Accurate recognition of the behaviour of pollutants in the ground and water environment is particularly important in relation to a wide range of organic compounds which, according to EEA data, constitute soil and groundwater pollution in 60–70% of the identified contaminated areas (brownfields). In light of analysis carried out in 2011, which unfortunately does not take into account several European countries including Poland, up to 2.5 million potentially polluted areas were identified in Europe, 342,000 pollution cases were confirmed by tests, whilst remediation or other corrective actions were carried out for approximately 51.3 thousand areas (15% of confirmed cases) (EEA 2014).
In this study, the dominant reaction of organic matter decay in shallow groundwater system highly contaminated with co-existing inorganic and organic substances was investigated. Discharge of pollutant load to the shallow Quaternary aquifer started in the 1940s with the deposition of industrial (including hazardous) waste originating from the chemical production at the landfill site, which continued with varying intensity until 2014. It is estimated that from the beginning of the exploitation of the area until the bankruptcy of the “Zachem” Chemical Plant, a total of 300,000 m3 of chemical waste was deposited at this one landfill. Analyses of the morphology of the “Zielona” landfill body showed the deposition of phenolic pitch from the phenol and Rezokol glue production, which included phenolic sodium sulphite, as well as waste from the production of dyes and dyeing intermediates. Tarry waste, heavy oil and post-production tar was also found in the landfill bottom. Hazardous waste from special production (waste nitro compounds) was also stored there, as well as equipment and gum fittings were burnt in the part created as a combustion site. There are also visible traces of waste from the production of fungicides (chlorophenols) and from heat exchangers or raw material waste (glycols) (based on unpublished internal documents of Chemical Plant; Pietrucin 2015).

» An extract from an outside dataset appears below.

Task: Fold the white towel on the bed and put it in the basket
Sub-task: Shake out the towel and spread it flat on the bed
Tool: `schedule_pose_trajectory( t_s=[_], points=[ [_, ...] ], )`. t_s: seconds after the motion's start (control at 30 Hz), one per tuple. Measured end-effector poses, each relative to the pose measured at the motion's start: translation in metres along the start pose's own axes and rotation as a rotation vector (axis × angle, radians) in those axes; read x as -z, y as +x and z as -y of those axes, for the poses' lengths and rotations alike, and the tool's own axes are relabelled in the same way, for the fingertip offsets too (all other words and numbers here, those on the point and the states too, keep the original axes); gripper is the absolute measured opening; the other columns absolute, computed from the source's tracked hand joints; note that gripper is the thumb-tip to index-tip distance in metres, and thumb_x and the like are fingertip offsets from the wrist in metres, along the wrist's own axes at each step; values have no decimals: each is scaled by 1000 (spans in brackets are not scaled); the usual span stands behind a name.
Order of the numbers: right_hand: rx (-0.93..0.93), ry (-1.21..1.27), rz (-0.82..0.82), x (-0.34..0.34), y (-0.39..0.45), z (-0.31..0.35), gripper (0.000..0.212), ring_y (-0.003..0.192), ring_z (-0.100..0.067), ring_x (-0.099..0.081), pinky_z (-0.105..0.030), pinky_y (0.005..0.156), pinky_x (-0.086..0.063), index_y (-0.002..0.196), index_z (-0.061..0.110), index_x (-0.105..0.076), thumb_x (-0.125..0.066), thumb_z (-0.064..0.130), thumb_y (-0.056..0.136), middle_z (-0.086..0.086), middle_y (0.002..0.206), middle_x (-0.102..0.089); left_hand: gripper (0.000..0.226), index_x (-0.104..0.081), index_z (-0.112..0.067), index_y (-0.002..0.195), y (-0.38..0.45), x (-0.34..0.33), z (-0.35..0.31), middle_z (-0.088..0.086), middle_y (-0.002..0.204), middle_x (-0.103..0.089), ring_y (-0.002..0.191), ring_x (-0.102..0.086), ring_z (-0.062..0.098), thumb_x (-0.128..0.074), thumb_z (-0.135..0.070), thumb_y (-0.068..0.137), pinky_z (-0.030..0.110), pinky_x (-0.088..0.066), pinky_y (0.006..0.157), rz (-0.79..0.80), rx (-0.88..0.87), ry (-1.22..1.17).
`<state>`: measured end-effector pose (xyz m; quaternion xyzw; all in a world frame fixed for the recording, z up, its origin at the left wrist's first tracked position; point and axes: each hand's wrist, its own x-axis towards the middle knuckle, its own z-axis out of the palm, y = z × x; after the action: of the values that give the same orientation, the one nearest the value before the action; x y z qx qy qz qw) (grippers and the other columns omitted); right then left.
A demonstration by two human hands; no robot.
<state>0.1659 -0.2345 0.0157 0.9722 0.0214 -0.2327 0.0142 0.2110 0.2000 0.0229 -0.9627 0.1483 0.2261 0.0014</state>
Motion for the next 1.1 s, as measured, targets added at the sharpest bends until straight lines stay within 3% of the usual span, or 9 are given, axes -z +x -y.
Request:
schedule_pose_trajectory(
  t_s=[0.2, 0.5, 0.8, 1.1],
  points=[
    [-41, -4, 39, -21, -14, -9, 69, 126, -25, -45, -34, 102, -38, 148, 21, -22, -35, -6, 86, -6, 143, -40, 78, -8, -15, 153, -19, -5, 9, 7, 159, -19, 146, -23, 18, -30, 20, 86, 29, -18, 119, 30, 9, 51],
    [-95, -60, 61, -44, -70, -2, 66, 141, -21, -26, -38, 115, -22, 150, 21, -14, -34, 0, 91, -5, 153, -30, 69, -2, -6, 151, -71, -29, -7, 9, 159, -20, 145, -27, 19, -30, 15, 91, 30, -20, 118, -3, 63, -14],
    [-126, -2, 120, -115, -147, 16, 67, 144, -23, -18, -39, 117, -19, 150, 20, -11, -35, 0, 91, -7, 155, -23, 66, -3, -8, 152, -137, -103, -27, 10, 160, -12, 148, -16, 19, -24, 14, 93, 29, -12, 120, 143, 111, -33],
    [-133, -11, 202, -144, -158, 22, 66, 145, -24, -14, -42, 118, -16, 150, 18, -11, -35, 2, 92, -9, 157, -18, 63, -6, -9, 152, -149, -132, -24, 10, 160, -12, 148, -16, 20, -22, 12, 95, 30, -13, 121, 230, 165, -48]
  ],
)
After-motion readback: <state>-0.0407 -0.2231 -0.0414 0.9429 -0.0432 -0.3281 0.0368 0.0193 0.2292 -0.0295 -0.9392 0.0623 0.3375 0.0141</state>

Migration of pollutants from the landfill increases the contaminant plume and contamination of subsequent surfaces. The spread of pollution started to directly threaten the nearby local community, which initiated the start of the project and detailed field studies. The specific aims of this study is to (i) diagnose hydrogeochemical transformations between organic and inorganic substances in the shallow aquifer, and (ii) explain the anomaly of concentrations of redox-sensitive metals. An important element of the project is also the search for auxiliary tools for the identification of zones of occurrence of organic pollutants, based on simple and relatively cheap chemical composition tests. Since due to the presence of non-specific organic substances in the impact zone of the former “Zachem” Chemical Plant, the costs of their detailed determinations in the tested groundwater samples are very high.
Material and methods
Study area description
Long-term and complex chemical production carried out at the “Zachem” Chemical Plant in Bydgoszcz city (Fig. 1), from the 1940s until 2014, led to pollution of the soil and water environment in an area of even 40–50 km2. The lack of legal and environmental regulations until 1979–1980 led to the penetration of a wide range of pollutants, primarily highly toxic organic compounds, into the soils, grounds, and surface and groundwaters. The strongest environmental pollution occurred in the area of the “Zielona” industrial waste landfill complex (Fig. 1), which has an area of approximately 11.3 ha and has had hundreds of thousands of tonnes of hazardous waste deposited, unfortunately without any protection, i.e. without proper insulation of the surface of the waste mound, without any bottom isolation, and with the absence of any leachate capture system or even a proper environmental monitoring system.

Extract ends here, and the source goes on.